··· DATASET EXTRACT ···

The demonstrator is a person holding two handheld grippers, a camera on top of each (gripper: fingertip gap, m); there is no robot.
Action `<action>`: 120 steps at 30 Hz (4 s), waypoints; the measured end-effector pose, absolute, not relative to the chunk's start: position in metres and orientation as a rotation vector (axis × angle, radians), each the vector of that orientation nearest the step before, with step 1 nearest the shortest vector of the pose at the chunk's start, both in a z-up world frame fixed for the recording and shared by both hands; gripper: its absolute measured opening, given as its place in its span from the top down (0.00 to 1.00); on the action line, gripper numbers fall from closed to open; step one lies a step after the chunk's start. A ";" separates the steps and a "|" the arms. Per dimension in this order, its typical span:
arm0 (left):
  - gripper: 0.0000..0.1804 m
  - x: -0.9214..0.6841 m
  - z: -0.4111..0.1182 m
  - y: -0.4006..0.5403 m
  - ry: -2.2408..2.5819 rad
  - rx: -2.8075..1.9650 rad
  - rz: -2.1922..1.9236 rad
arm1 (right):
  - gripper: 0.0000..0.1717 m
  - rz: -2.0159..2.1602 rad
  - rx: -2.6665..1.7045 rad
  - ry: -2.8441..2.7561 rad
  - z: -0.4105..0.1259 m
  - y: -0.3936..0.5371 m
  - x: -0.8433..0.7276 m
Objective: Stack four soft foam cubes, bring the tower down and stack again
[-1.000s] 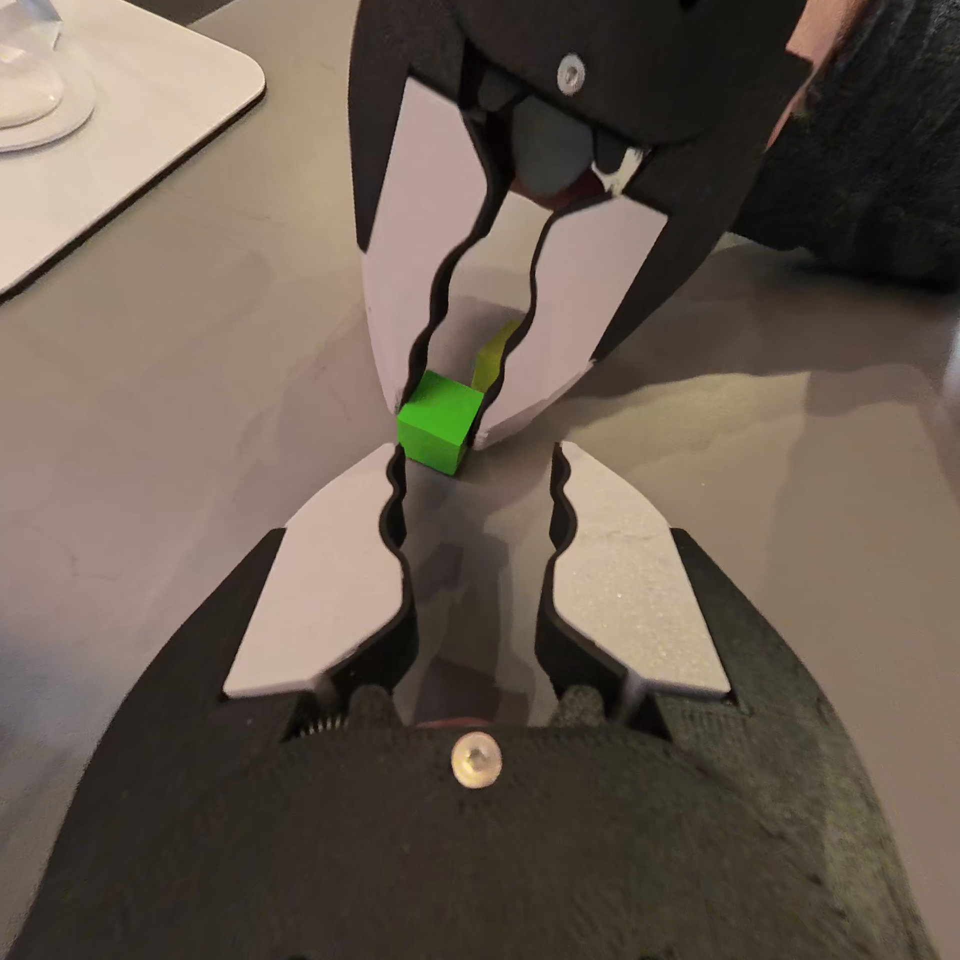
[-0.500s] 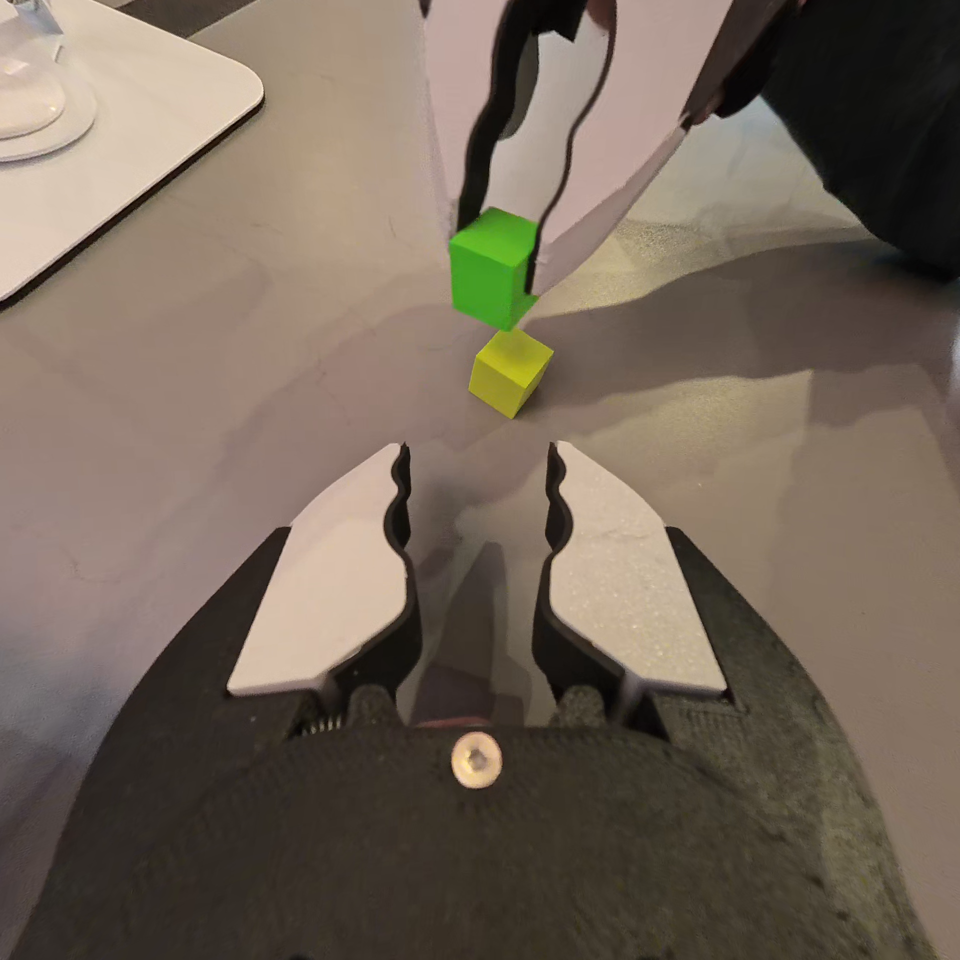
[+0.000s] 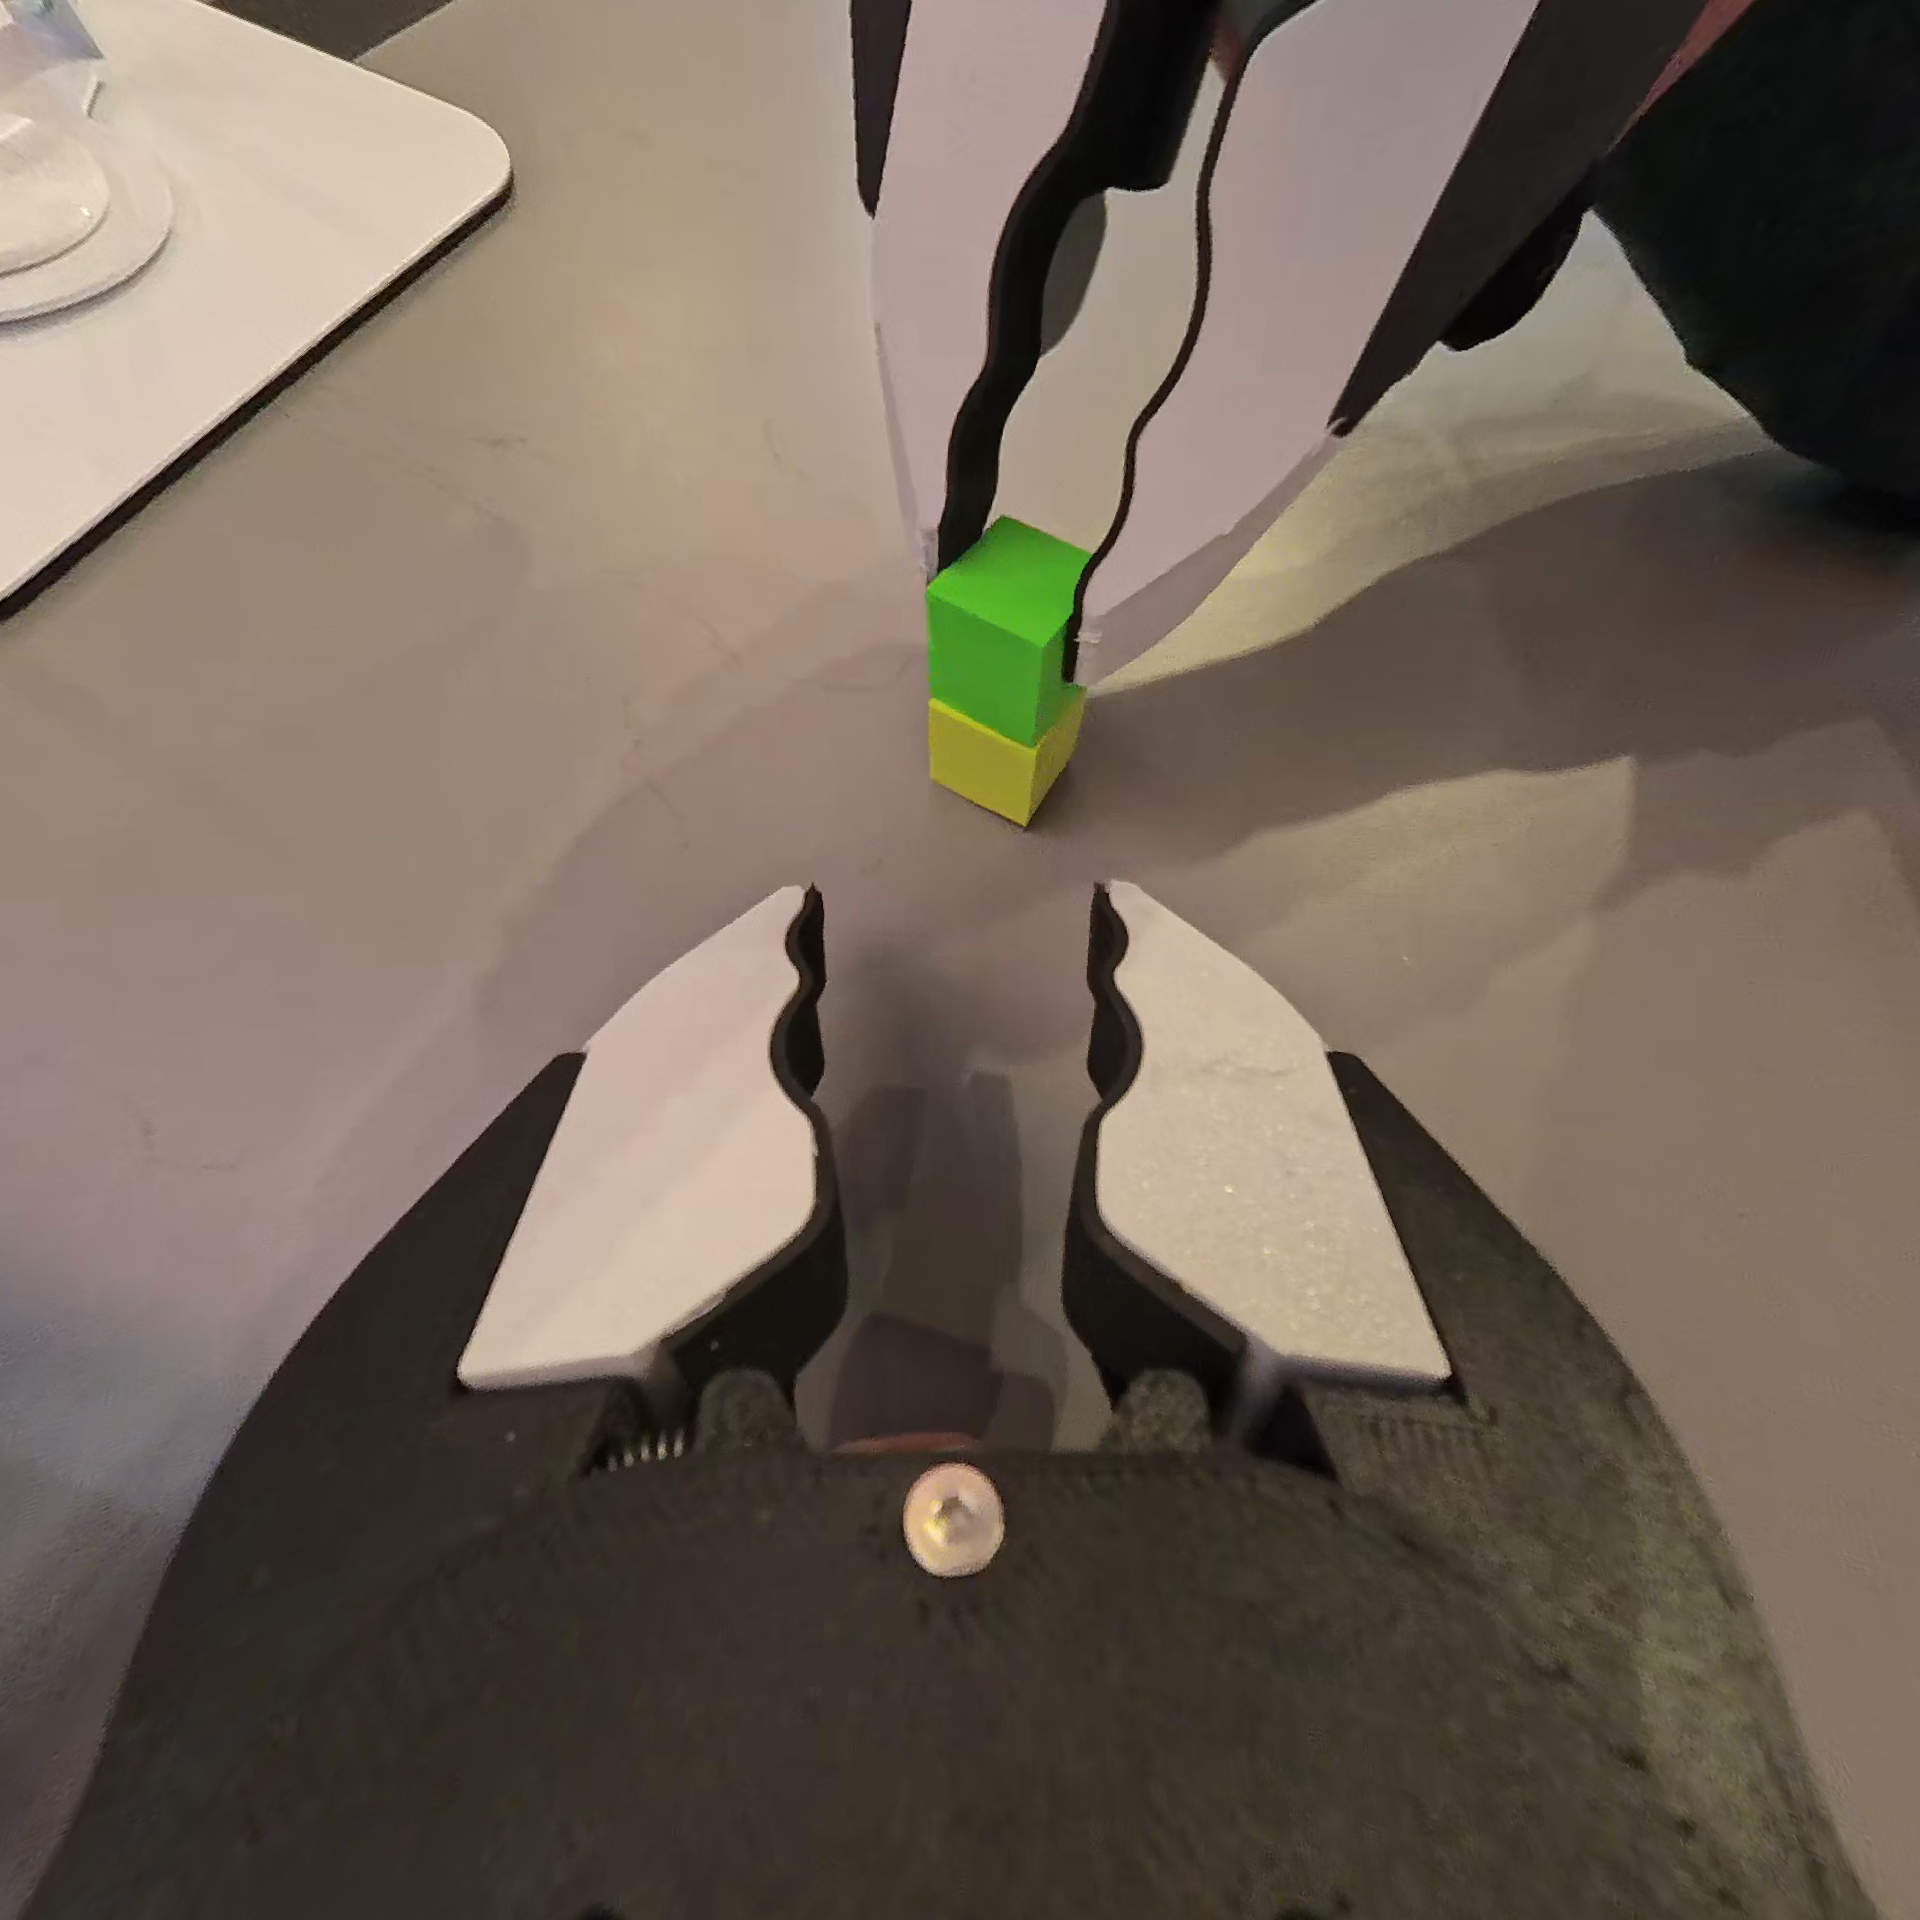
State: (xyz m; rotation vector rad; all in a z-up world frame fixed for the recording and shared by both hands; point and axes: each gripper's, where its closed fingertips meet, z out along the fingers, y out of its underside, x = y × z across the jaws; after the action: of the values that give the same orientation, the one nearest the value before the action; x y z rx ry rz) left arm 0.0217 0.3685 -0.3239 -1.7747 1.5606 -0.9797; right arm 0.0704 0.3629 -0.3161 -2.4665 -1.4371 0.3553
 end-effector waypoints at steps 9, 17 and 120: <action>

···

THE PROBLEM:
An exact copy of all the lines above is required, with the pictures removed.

YOUR SOLUTION:
The demonstrator is a person holding two handheld grippers, a camera on top of each (gripper: fingertip gap, m); there is no robot.
Action `<action>`: 120 steps at 30 Hz (4 s), waypoints; the measured end-effector pose, absolute, not relative to the chunk's start: position in metres and orientation as a rotation vector (axis × angle, radians), each the vector of that orientation nearest the step before, with step 1 nearest the shortest vector of the pose at the chunk's start, both in a z-up world frame fixed for the recording and shared by both hands; gripper: its absolute measured opening, given as its place in its span from the top down (0.00 to 1.00); on the action line, gripper numbers fall from closed to open; step one lies a step after the chunk's start. A ";" separates the steps and a "|" the arms. Per dimension in this order, its typical span:
arm0 (left):
  - gripper: 0.0000..0.1804 m
  - x: -0.9214..0.6841 m
  - z: -0.4111..0.1182 m
  - y: -0.4006..0.5403 m
  - ry: -2.2408..2.5819 rad
  - rx: -2.8075..1.9650 rad
  - rz: -2.1922..1.9236 rad
arm1 (right):
  - gripper: 0.0000..0.1717 m
  - rz: -2.0159..2.1602 rad
  - rx: -2.6665..1.7045 rad
  - ry: -2.8441..2.7561 rad
  - z: -0.4105..0.1259 m
  - y: -0.3936..0.5371 m
  - x: -0.8433..0.7276 m
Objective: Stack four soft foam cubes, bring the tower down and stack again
[-1.000s] 
[-0.500s] 
[+0.000s] 
State: (xyz m; rotation vector rad; all in a z-up world frame fixed for the recording and shared by both hands; point and axes: each gripper's, where its closed fingertips meet, z out along the fingers, y out of its underside, x = y × z across the jaws; after the action: of the values that give the same orientation, the one nearest the value before the action; x y z rx ry rz) left arm 0.0217 0.3685 -0.3239 -1.7747 1.5606 -0.9797; right arm 0.0704 0.3629 -0.3161 -2.4665 -1.4371 0.3553
 end-effector waypoints at steps 9, 17 and 120: <action>

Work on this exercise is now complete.